▶ **Goal of the exercise**: Here the whole listing must be retyped exactly, with no line omitted.
• • • •
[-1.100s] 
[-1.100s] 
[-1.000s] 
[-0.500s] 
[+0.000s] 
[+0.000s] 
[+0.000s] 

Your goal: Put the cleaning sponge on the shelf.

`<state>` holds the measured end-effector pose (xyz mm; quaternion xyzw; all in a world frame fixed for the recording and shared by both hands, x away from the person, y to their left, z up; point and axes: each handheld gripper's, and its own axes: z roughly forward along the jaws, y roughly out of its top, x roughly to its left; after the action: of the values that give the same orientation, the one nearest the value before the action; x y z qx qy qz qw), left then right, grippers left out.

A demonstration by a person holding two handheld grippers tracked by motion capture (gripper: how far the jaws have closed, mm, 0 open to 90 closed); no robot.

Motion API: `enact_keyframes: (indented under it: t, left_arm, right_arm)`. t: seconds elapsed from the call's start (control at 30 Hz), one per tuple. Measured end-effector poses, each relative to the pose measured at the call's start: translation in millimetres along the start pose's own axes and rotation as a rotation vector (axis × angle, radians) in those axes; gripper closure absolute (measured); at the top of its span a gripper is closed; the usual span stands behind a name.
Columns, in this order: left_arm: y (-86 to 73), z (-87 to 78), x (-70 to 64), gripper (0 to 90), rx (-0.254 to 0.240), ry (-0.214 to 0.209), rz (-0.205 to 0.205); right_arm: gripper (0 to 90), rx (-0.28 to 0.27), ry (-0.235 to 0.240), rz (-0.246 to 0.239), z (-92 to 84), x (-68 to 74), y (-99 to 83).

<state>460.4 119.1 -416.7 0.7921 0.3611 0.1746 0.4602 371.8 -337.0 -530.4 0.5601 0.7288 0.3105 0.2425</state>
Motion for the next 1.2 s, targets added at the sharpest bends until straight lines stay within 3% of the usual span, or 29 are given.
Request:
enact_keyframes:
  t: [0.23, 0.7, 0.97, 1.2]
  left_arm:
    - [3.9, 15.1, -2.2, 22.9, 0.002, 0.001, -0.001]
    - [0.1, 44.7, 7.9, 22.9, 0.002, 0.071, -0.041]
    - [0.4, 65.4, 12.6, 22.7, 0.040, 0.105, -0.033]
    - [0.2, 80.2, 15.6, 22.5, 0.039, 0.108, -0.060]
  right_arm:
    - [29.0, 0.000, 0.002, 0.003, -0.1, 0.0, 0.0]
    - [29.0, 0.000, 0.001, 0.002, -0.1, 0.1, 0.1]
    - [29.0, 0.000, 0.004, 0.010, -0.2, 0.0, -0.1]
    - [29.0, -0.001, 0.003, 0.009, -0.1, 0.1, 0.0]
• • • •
▶ **Written answer**:
[-1.100s] 
[-1.100s] 
[-1.000s] 
[-0.500s] 
[+0.000s] 
[+0.000s] 
[+0.000s] 

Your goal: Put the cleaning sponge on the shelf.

`<state>` holds the measured end-effector pose (xyz mm; quaternion xyzw; all in a world frame fixed for the recording and shared by both hands, x away from the person, y to their left, z up; point and axes: each handheld gripper's, and its own axes: z roughly forward along the jaws, y roughly out of its top, x roughly to its left; after the action: of the values that give the same orientation, the one nearest the value before the action; x y z qx qy qz qw), left then right, grippers left out.

A demonstration by a person holding two handheld grippers tracked by motion capture (gripper: how far the jaws have closed, mm, 0 open to 90 closed); no robot.

Motion API: `enact_keyframes: (indented under it: t, left_arm, right_arm)`. t: seconds elapsed from the call's start (control at 30 Hz), one per tuple. Measured end-effector poses, each relative to the pose measured at the call's start: translation in millimetres along the start pose's own axes and rotation as a rotation vector (axis × angle, radians) in those axes; gripper closure absolute (measured); at the top of its span a gripper is closed; the usual span stands behind a name.
Columns, in this order: left_arm: y (-86 to 73), z (-87 to 78), x (-70 to 64), gripper (0 to 90), rx (-0.254 to 0.240), ry (-0.214 to 0.209), rz (-0.205 to 0.205); right_arm: gripper (0 to 90), rx (-0.28 to 0.27), ry (-0.235 to 0.240), rz (-0.246 to 0.239), z (-92 to 84), x (-68 to 74), y (-99 to 83).

<state>460.4 119.1 -416.7 0.7921 0.3611 0.1746 0.4602 371.8 -337.0 -530.4 0.5601 0.7288 0.3105 0.2425</state>
Motion for the next 1.2 s, targets added at the sharpest bends until straight lines stay within 3% of the usual span, or 29 are given.
Request:
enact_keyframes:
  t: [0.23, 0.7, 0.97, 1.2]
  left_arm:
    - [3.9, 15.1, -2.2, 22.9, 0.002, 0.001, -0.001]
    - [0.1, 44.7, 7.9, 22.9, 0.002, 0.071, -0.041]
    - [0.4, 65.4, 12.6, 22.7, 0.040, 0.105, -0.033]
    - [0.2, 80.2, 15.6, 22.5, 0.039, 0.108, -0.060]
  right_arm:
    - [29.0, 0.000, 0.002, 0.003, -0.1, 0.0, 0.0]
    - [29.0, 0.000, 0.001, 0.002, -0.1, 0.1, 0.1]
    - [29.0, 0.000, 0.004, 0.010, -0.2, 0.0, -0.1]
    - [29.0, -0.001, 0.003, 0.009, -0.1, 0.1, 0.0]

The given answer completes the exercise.